_PROMPT_. Reproduce the data below exactly as written. Pictures do not belong in the copy.

_INFORMATION PROVIDED_.

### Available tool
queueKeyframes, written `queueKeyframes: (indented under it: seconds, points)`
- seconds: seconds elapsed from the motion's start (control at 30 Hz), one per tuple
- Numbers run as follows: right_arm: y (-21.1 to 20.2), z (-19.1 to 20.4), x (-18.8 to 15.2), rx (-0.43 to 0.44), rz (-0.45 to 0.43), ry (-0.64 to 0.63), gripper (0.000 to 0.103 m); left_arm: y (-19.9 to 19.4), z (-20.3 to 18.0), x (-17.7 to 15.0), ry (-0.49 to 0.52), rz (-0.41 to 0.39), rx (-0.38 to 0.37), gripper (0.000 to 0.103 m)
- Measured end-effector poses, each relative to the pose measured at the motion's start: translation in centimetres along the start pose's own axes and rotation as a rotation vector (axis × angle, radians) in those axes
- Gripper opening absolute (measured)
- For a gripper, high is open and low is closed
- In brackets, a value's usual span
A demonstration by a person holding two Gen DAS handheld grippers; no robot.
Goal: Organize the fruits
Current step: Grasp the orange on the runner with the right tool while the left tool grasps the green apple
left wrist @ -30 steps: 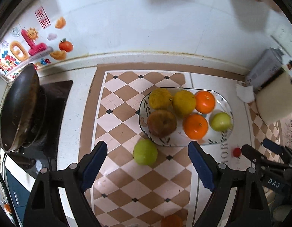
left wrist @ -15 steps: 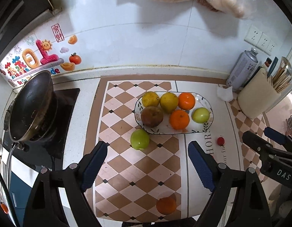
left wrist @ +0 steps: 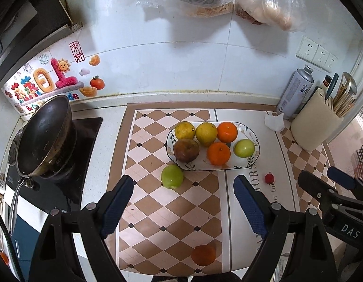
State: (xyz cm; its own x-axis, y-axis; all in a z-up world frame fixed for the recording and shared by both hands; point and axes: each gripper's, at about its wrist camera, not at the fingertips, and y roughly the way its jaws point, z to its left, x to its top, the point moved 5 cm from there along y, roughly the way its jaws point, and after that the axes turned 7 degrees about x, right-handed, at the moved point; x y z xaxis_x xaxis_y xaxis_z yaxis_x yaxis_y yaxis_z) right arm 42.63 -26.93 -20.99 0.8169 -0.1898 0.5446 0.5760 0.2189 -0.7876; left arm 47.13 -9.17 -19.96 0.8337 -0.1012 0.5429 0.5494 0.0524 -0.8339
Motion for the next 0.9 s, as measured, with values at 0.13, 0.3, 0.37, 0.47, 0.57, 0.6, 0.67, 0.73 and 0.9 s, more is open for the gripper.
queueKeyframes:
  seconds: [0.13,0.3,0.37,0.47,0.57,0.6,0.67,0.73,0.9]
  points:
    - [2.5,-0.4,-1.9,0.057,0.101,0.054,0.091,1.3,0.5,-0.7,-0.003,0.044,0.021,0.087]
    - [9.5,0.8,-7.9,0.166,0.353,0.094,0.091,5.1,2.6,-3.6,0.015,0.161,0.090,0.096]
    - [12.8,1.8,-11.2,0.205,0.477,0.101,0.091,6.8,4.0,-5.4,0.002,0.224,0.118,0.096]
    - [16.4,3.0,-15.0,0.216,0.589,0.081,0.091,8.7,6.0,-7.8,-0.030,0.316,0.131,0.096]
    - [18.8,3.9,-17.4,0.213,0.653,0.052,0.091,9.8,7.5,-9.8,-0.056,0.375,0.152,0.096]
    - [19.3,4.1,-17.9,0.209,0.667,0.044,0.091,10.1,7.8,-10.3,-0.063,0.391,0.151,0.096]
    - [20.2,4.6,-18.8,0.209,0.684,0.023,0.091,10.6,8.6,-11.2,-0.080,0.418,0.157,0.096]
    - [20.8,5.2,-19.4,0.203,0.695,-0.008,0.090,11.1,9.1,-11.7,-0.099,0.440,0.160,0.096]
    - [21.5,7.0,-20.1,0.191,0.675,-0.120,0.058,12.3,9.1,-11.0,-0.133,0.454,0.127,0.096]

_RESPONSE AREA_.
### Available tool
queueKeyframes, written `queueKeyframes: (indented under it: seconds, points)`
- seconds: seconds elapsed from the motion's start (control at 30 Hz), one per tuple
- Numbers run as follows: right_arm: y (-21.1 to 20.2), z (-19.1 to 20.4), x (-18.8 to 15.2), rx (-0.43 to 0.44), rz (-0.45 to 0.43), ry (-0.64 to 0.63), gripper (0.000 to 0.103 m); left_arm: y (-19.9 to 19.4), z (-20.3 to 18.0), x (-17.7 to 15.0), ry (-0.49 to 0.52), rz (-0.41 to 0.39), rx (-0.38 to 0.37), gripper (0.000 to 0.103 m)
- Measured end-effector poses, each relative to the pose measured at the motion's start: translation in centimetres along the start pose's own axes and rotation as a rotation vector (axis × angle, radians) in those axes
- Gripper opening absolute (measured)
- For a gripper, high is open and low is closed
- In brackets, a value's usual span
A demonstration by a person holding two Gen DAS handheld grippers; no robot.
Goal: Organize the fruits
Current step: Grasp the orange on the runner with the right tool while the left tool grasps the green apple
left wrist @ -30 steps: 
left wrist @ -15 steps: 
left wrist @ +0 steps: 
State: (xyz cm; its own x-axis, y-axis; all in a z-up world frame fixed for the recording and shared by both hands; point and axes: each gripper's, at about its wrist camera, not at the fingertips, and y roughly the way its jaws point, z to its left, x to its top, the point moved 5 cm from there along y, roughly the way its jaws point, and after that the axes turned 7 degrees about x, right-handed, at the moved point; x y z xaxis_x xaxis_y xaxis_z yaxis_x yaxis_y yaxis_z) right arm 42.63 -26.93 -20.99 0.8169 -0.1898 0.5446 0.5760 0.2189 -0.7876; left arm 47.13 -9.17 -19.96 0.8337 -0.1012 0.5429 0.5494 0.0524 -0.8339
Motion for the next 0.9 s, as measured, with values at 0.13, 0.3, 0.37, 0.47, 0.57, 0.6, 0.67, 0.73 and 0.9 s, more is open for the gripper.
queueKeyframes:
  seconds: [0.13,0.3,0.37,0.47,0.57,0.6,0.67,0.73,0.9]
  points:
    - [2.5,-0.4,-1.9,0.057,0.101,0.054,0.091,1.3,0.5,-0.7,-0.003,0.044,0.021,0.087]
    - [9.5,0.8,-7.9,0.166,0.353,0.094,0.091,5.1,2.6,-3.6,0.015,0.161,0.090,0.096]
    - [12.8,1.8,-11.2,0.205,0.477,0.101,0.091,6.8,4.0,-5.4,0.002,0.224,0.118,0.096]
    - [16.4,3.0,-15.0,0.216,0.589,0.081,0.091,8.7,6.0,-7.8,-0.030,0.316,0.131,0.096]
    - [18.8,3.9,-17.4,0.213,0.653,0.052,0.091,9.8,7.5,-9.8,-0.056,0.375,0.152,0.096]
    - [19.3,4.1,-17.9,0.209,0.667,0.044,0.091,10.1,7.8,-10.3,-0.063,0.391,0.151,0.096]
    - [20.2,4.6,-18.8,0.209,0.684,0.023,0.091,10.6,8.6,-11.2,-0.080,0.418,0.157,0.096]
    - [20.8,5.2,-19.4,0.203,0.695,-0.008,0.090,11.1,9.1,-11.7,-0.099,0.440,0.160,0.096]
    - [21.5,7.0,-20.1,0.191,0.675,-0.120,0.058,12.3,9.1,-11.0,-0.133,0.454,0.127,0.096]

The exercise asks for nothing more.